While St. Michael's Media may call two far-right provocateurs to the witness stand, attorneys for the city intend to call Daniel Linskey, a former superintendent-in-chief of the Boston Police Department, as an expert witness, according to court documents. Linskey was the incident commander at the 2013 Boston Marathon bombing, and was the first commander on the scene a few days later during an early-morning shootout with the bombing suspects in Watertown, Massachusetts.

In court filings and on its website, Church Militant has pushed back against the city's stated concerns over the possibility of violence and the outlet's sympathy for the insurrection, instead framing the case as a matter of religious bigotry and conflicts of interest, even suggesting that one city attorney could be taking orders from the U.S. Conference of Catholic Bishops (USCCB).

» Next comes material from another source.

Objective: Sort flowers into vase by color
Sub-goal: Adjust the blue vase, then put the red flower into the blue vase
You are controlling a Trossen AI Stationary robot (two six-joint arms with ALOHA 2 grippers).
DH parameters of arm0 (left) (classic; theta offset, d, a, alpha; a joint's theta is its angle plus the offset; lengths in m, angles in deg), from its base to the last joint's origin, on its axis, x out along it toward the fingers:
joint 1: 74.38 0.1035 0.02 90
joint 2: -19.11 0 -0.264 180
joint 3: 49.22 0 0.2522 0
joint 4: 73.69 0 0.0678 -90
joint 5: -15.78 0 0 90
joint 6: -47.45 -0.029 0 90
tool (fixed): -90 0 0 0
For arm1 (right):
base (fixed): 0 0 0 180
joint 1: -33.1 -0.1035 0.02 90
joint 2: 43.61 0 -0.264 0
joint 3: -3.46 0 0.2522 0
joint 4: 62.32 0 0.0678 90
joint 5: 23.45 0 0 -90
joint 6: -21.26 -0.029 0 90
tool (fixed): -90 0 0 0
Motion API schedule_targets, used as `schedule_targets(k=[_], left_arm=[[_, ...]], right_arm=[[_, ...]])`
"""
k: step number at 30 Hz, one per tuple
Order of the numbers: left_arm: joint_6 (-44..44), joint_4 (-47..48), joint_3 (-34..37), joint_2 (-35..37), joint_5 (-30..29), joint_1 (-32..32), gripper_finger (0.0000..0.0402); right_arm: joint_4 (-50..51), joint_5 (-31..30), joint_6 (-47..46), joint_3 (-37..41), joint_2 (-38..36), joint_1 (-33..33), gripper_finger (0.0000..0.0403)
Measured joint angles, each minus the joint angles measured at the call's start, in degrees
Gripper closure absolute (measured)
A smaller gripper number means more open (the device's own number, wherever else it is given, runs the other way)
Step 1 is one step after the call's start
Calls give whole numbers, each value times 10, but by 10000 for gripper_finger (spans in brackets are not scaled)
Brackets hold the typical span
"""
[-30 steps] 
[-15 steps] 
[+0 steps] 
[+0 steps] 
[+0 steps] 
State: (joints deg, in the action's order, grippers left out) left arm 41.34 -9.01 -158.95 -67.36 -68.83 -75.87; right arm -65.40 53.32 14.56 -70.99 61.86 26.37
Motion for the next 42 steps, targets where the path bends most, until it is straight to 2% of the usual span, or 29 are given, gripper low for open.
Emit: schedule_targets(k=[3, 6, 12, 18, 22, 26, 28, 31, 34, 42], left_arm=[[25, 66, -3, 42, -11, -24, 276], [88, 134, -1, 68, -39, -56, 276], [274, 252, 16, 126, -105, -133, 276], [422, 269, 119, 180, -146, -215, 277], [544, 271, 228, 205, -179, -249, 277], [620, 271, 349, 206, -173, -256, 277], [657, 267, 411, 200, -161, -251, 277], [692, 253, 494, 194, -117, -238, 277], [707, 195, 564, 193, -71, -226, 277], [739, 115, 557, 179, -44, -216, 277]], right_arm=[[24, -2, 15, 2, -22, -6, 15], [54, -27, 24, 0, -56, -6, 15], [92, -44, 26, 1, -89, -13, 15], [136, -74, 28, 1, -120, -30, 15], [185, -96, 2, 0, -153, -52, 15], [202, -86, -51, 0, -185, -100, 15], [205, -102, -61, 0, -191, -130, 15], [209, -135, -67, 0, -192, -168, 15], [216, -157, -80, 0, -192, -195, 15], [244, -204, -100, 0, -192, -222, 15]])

Besides arguing that the city is violating its constitutional rights to free speech, assembly and religion, attorneys for St. Michael's Media also write in court documents that the city of Baltimore is violating the Constitution's Establishment Clause by favoring "mainstream Catholic doctrine" over St. Michael's "more traditional view" of church teaching.

"Defendants, by canceling St. Michael's rally, have suppressed their religious expression, while allowing USCCB's Fall General Assembly to go forward unhindered," wrote the lawyers for St. Michael's Media.

The lawsuit, which St. Michael's Media filed on Sept. 13, identifies as defendants the city of Baltimore, Mayor Brandon Scott, City Solicitor James Shea and SMG, a business that operates the city-owned pavilion.

According to court documents, St. Michael's Media — which staged a similar though smaller event around the bishops' meeting in November 2018 — had been in talks with the city to organize the protest, and in June had wired $3,000 to the company that operates the pavilion to reserve the date while the negotiations were still ongoing. On July 14, a draft contract was sent to St. Michael's Media, but the contract was not signed or executed, according to court documents.

Later in July, the mayor's chief of staff contacted SMG and told the company to cease negotiations with St. Michael's Media. In early August, St. Michael's Media was informed that the pavilion would no longer be able to host the event.

On Aug. 27, St. Michael's Media sent a letter to the Baltimore City Law Department threatening legal consequences if St. Michael's Media was not permitted to use the pavilion for the protest, according to court documents.

Attorneys for St. Michael's Media said the outlet chose the date and location for its rally because it would take place at the same time and immediately adjacent to the U.S. bishops' Nov. 15-18 assembly.

"The entire purpose of the November 16 rally is to communicate the ideas of St. Michael's members and attending speakers to the USCCB in a format and in a venue that they cannot ignore," wrote attorneys for St. Michael's Media.